## [Activity]
From top to bottom, return the records that follow exactly.

## [Saved data entries]
%%
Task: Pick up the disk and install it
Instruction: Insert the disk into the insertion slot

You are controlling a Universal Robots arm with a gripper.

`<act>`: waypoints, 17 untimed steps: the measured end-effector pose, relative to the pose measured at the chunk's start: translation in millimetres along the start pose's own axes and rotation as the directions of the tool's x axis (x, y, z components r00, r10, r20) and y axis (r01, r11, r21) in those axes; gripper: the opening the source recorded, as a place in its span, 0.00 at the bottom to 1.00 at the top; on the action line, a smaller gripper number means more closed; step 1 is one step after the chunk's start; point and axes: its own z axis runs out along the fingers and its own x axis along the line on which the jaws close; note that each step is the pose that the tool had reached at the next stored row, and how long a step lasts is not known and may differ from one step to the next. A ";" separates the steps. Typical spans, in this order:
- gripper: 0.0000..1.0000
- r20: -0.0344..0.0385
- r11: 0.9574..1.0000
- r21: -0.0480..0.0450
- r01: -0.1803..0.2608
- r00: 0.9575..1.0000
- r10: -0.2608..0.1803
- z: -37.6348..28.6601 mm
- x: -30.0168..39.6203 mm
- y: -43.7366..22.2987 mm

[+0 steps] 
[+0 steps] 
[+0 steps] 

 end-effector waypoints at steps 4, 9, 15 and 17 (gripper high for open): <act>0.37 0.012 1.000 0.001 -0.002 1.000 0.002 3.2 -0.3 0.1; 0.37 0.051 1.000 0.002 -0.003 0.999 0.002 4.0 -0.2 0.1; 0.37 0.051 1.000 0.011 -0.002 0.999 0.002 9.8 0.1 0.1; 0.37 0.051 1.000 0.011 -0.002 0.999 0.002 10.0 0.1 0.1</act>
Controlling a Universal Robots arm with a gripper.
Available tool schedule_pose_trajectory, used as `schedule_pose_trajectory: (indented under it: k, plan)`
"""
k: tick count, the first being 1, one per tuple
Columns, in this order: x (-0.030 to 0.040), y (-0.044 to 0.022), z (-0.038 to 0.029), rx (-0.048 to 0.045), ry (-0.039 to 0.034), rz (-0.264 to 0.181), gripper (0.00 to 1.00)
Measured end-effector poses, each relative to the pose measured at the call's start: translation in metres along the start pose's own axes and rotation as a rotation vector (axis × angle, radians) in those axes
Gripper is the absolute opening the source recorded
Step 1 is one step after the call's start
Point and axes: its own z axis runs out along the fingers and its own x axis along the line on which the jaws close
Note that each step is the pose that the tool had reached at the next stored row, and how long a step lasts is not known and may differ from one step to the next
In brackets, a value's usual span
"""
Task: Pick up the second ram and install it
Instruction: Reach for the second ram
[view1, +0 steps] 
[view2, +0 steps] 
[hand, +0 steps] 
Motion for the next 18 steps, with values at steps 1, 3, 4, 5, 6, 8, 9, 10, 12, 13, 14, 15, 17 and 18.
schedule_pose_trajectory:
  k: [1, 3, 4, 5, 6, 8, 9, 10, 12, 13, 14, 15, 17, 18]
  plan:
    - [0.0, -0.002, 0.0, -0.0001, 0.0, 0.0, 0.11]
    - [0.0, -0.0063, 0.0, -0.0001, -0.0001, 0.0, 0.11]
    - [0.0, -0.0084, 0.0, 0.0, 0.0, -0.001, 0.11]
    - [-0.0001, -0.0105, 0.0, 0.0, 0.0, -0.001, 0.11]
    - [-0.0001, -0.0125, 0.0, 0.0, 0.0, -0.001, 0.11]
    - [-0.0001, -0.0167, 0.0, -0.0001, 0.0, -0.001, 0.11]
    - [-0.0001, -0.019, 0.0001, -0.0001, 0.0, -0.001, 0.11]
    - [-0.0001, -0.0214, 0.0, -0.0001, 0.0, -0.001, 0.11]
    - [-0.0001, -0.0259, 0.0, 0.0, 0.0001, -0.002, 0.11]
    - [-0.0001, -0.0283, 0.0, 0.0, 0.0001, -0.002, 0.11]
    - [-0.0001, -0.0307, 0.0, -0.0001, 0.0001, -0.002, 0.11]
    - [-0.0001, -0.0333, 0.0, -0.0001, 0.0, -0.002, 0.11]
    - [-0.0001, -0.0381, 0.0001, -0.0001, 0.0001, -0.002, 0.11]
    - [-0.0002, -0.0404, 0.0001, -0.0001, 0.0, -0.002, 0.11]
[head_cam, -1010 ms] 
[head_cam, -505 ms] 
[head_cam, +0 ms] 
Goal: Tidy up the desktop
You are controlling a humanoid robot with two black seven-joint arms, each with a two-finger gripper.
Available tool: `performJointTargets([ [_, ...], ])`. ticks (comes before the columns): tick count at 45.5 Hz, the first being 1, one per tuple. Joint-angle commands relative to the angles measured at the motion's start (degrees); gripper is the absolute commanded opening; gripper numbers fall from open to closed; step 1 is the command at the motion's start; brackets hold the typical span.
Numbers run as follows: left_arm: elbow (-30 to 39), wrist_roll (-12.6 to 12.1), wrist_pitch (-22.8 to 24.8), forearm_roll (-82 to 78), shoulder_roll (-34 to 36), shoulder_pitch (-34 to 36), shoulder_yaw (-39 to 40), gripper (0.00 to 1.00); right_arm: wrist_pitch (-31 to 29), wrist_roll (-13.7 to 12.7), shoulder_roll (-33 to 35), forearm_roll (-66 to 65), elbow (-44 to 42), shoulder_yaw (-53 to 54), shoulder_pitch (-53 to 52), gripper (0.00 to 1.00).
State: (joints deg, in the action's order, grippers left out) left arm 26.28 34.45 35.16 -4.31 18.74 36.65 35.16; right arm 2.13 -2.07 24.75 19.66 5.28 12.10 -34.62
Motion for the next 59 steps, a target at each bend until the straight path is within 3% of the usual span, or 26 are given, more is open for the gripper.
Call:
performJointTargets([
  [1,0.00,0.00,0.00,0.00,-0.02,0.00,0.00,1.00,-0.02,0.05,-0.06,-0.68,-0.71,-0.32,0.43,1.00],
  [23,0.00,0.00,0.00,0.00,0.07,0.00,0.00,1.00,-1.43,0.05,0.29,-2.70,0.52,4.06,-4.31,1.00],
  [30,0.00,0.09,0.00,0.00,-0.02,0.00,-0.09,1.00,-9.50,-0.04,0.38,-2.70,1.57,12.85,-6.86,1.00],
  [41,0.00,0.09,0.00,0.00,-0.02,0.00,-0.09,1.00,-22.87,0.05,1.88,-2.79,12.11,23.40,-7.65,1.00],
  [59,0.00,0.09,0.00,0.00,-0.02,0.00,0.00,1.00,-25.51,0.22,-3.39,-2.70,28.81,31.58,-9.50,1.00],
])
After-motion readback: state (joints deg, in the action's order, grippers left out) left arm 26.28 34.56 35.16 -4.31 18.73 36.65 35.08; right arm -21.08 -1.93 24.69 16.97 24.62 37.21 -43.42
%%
## [Task result]
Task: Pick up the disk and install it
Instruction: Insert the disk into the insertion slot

You are controlling a Universal Robots arm with a gripper.

`<act>`: waypoints, 17 untimed steps: the measured end-effector pose, relative to the pose measured at the chunk's start: translation in millimetres along the start pose's own axes and rotation as the directions of the tool's x axis (x, y, z components r00, r10, r20) and y axis (r01, r11, r21) in those axes; gripper: the opening the source recorded, as a place in its span, 0.00 at the bottom to 1.00 at the top; on the action line, a smaller gripper number means more closed; step 1 is one step after the chunk's start; point and axes: its own z axis runs out along the fingers and its own x axis along the line on which the jaws close; note that each step is the pose that the tool had reached at the next stored row, and how long a step lasts is not known and may differ from one step to the next. A ";" separates the steps. Typical spans, in this order:
- gripper: 0.0000..1.0000
- r20: -0.0344..0.0385
- r11: 0.9574..1.0000
- r21: -0.0480..0.0450
- r01: -0.1803..0.2608
- r00: 0.9575..1.0000
- r10: -0.2608..0.1803
- z: -37.6348..28.6601 mm
- x: -30.0168..39.6203 mm
- y: -43.7366..22.2987 mm

[+0 steps] 
[+0 steps] 
[+0 steps] 

 end-effector waypoints at steps 4, 9, 15 and 17 (gripper high for open): <act>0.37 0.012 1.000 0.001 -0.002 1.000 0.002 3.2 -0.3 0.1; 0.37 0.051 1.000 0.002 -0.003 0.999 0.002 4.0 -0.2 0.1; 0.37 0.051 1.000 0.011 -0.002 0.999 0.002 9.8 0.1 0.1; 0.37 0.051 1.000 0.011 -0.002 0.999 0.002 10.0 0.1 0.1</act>
Controlling a Universal Robots arm with a gripper.
Available tool schedule_pose_trajectory, used as `schedule_pose_trajectory: (indented under it: k, plan)`
"""
k: tick count, the first being 1, one per tuple
Columns, in this order: x (-0.030 to 0.040), y (-0.044 to 0.022), z (-0.038 to 0.029), rx (-0.048 to 0.045), ry (-0.039 to 0.034), rz (-0.264 to 0.181), gripper (0.00 to 1.00)
Measured end-effector poses, each relative to the pose measured at the call's start: translation in metres along the start pose's own axes and rotation as a rotation vector (axis × angle, radians) in those axes
Gripper is the absolute opening the source recorded
Step 1 is one step after the call's start
Point and axes: its own z axis runs out along the fingers and its own x axis along the line on which the jaws close
Note that each step is the pose that the tool had reached at the next stored row, and how long a step lasts is not known and may differ from one step to the next
In brackets, a value's usual span
"""
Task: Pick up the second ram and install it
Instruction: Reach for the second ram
[view1, +0 steps] 
[view2, +0 steps] 
[hand, +0 steps] 
Motion for the next 18 steps, with values at steps 1, 3, 4, 5, 6, 8, 9, 10, 12, 13, 14, 15, 17 and 18.
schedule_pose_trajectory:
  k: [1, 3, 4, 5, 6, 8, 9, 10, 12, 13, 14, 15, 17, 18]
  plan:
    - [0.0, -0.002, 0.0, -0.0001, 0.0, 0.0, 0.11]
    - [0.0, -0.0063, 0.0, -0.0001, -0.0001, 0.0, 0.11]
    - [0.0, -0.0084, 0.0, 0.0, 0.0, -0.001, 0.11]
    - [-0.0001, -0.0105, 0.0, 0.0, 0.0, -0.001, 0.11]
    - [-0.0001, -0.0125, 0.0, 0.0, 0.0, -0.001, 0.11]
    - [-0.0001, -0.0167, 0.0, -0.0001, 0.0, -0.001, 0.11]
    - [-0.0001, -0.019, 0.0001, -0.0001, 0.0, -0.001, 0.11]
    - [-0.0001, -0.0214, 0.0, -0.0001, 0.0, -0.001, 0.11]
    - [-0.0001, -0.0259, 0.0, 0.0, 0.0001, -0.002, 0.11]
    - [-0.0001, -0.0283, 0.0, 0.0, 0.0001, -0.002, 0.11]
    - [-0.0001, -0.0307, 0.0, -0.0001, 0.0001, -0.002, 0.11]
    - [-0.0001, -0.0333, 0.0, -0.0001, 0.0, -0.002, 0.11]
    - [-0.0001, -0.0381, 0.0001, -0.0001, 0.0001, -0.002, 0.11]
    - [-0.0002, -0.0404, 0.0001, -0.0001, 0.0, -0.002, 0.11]
[head_cam, -1010 ms] 
[head_cam, -505 ms] 
[head_cam, +0 ms] 
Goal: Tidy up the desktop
You are controlling a humanoid robot with two black seven-joint arms, each with a two-finger gripper.
Available tool: `performJointTargets([ [_, ...], ])`. ticks (comes before the columns): tick count at 45.5 Hz, the first being 1, one per tuple. Joint-angle commands relative to the angles measured at the motion's start (degrees); gripper is the absolute commanded opening; gripper numbers fall from open to closed; step 1 is the command at the motion's start; brackets hold the typical span.
Numbers run as follows: left_arm: elbow (-30 to 39), wrist_roll (-12.6 to 12.1), wrist_pitch (-22.8 to 24.8), forearm_roll (-82 to 78), shoulder_roll (-34 to 36), shoulder_pitch (-34 to 36), shoulder_yaw (-39 to 40), gripper (0.00 to 1.00); right_arm: wrist_pitch (-31 to 29), wrist_roll (-13.7 to 12.7), shoulder_roll (-33 to 35), forearm_roll (-66 to 65), elbow (-44 to 42), shoulder_yaw (-53 to 54), shoulder_pitch (-53 to 52), gripper (0.00 to 1.00).
State: (joints deg, in the action's order, grippers left out) left arm 26.28 34.45 35.16 -4.31 18.74 36.65 35.16; right arm 2.13 -2.07 24.75 19.66 5.28 12.10 -34.62
Motion for the next 59 steps, a target at each bend until the straight path is within 3% of the usual span, or 26 are given, more is open for the gripper.
Call:
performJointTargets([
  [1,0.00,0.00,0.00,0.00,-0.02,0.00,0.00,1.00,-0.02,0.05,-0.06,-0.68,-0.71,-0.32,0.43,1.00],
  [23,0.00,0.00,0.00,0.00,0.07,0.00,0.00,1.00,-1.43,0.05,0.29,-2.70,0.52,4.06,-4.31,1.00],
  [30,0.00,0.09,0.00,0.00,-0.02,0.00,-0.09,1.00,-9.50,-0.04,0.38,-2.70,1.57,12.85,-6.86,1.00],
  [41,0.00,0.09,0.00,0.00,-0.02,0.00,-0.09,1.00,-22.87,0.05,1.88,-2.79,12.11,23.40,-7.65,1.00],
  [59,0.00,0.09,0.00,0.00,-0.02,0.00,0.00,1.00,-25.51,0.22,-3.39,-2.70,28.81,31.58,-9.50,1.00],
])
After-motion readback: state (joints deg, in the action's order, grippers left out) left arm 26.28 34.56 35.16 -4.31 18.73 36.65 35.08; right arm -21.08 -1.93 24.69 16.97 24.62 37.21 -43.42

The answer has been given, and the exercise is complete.